Mesmo não havendo obrigatoriedade legal de renovação imediata após o vencimento, cidadãos com RG desatualizado podem enfrentar restrições em serviços essenciais, acesso a benefícios sociais, operações bancárias, viagens e participação em concursos e exames oficiais.
De acordo com informações divulgadas pela GZH, a nova CIN integra a política federal de unificação de dados e aumento da segurança no sistema de identificação civil.
Após o prazo de validade expirar, a manutenção do RG antigo pode causar dificuldades práticas, já que muitas instituições exigem documentos atualizados para evitar fraudes e garantir a correta identificação do cidadão.

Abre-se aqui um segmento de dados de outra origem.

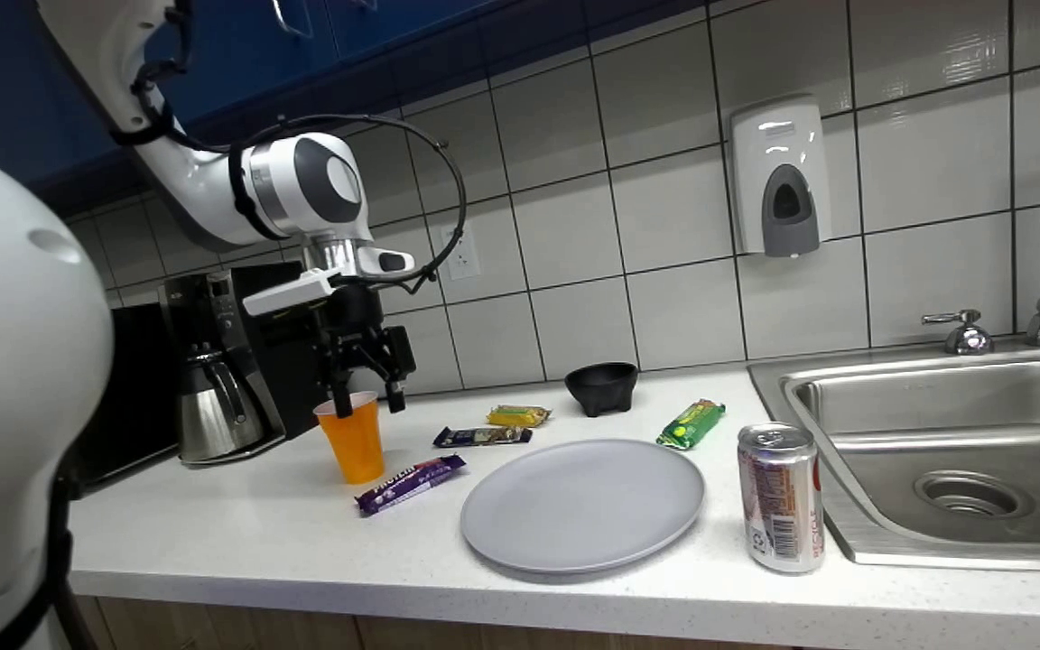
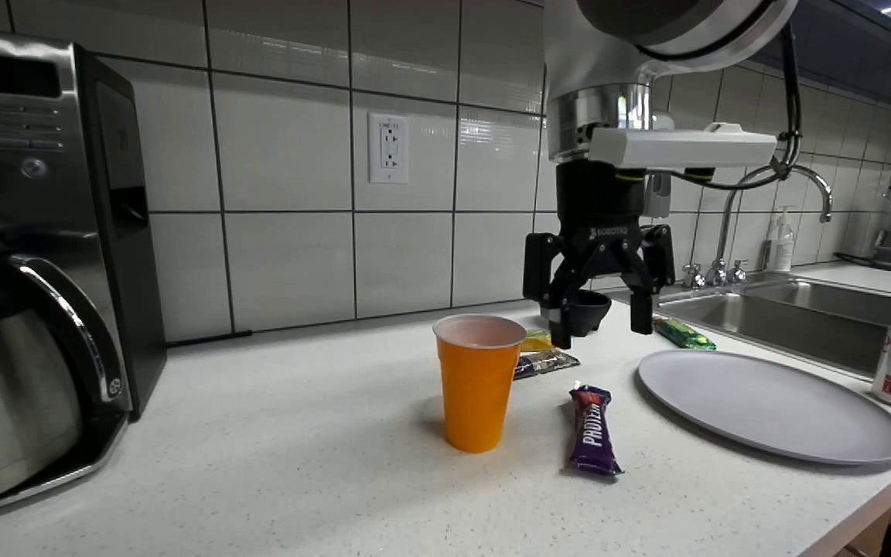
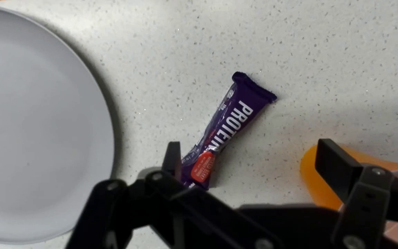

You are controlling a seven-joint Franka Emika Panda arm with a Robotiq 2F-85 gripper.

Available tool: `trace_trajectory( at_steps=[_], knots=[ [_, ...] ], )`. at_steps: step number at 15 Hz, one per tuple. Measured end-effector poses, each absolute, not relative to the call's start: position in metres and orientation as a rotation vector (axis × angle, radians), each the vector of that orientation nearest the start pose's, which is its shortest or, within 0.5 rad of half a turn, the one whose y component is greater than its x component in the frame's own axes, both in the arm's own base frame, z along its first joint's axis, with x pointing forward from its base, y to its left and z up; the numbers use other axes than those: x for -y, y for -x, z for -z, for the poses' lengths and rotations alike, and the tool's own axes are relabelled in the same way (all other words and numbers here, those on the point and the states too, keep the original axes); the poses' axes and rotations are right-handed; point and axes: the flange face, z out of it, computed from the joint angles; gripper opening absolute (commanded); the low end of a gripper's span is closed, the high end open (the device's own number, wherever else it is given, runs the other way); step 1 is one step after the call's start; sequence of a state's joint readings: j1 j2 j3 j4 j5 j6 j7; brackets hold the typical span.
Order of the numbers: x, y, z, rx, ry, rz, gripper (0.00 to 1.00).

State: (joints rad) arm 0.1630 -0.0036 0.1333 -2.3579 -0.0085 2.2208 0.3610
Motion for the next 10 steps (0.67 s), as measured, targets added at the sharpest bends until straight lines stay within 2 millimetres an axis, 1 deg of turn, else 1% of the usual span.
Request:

Carteira de identidade vencida: veja os principais riscos
- Restrições em bancos, cartórios e instituições financeiras;
- Dificuldades para emissão de passaporte e realização de viagens internacionais, especialmente fora do Mercosul;
- Possível bloqueio ou atraso no pagamento de benefícios sociais, como Bolsa Família e PIS/Pasep;
- Impedimentos em concursos públicos, seleções privadas e exames oficiais que exigem documento válido.
Prazos de validade do RG
A nova Carteira de Identidade Nacional possui validade definida conforme a faixa etária do titular:
- 0 a 12 anos incompletos: validade de 5 anos;
- 12 a 60 anos incompletos: validade de 10 anos;
- Acima de 60 anos: validade indeterminada.
Para emitir a CIN, o cidadão deve realizar agendamento e comparecer ao posto de atendimento escolhido. O valor da emissão pode variar conforme o estado, mas a primeira via é gratuita em todo o território nacional, conforme prevê a Lei nº 7.116/1983.